— Problem —
Could you copy the records below exactly, keeping none of the images?

— Dataset excerpts —
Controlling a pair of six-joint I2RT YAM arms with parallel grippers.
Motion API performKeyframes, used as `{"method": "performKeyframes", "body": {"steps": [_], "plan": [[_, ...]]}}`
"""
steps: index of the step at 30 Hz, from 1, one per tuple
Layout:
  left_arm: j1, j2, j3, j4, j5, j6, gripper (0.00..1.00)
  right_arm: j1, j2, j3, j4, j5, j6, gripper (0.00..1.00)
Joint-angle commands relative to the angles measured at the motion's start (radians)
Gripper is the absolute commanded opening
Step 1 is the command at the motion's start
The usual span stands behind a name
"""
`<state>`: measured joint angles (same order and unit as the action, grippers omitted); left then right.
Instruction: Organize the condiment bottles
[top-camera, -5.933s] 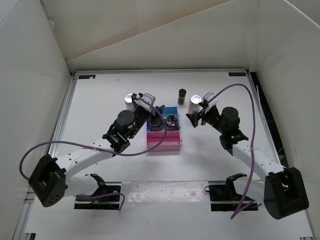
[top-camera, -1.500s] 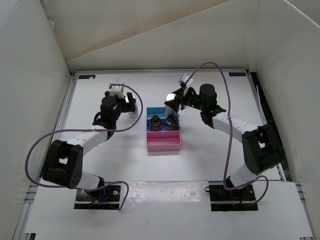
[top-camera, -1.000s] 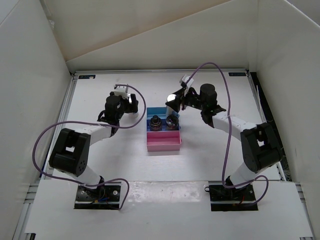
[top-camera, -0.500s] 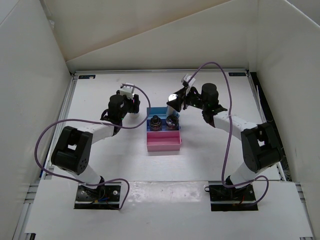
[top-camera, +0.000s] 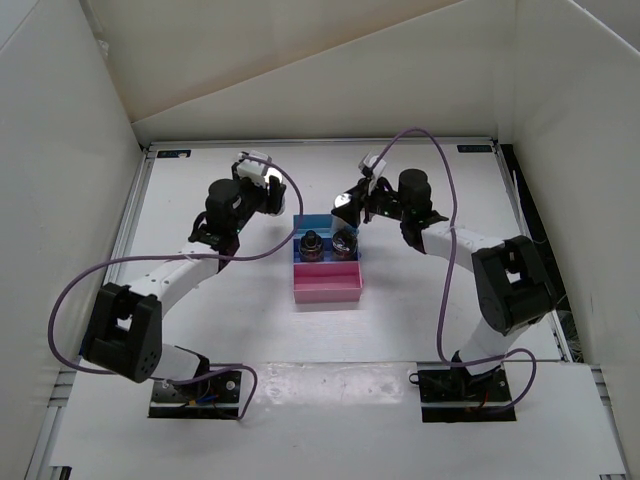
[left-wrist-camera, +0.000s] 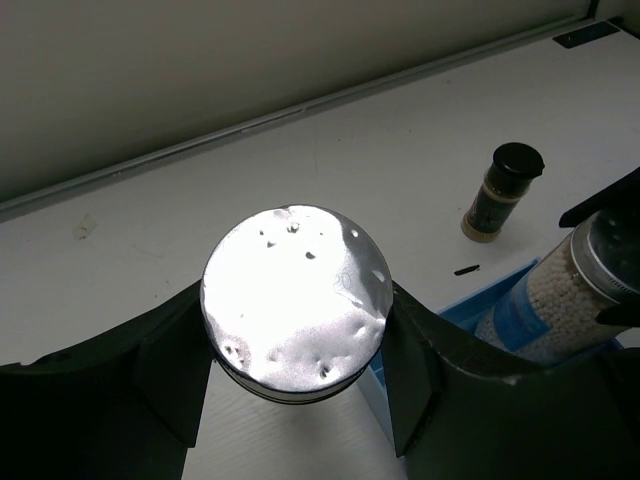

— Answer to this exercise —
Controlling a pair of six-joint I2RT YAM arms with parallel grippers.
Motion API performKeyframes, used as `{"method": "performKeyframes", "body": {"steps": [_], "plan": [[_, ...]]}}`
"""
steps: index of the step at 30 Hz, from 1, one per tuple
Layout:
  left_arm: j1, j2, j3, j4, j5, j6, gripper (0.00..1.00)
  right_arm: j1, j2, j3, j4, j5, j6, gripper (0.00..1.00)
Joint-angle commands relative to the angles measured at the motion's start (radians)
Gripper is the absolute commanded opening
Step 1 is the command at the motion's start
The usual span stands behind a name
"""
`<state>`: measured joint angles (same order and unit as the action, grippers omitted); left then right.
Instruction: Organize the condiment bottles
[top-camera, -5.933s] 
[top-camera, -1.500s] 
[top-camera, -1.000s] 
[top-camera, -0.500s] 
[top-camera, +0.000s] 
[left-wrist-camera, +0.000s] 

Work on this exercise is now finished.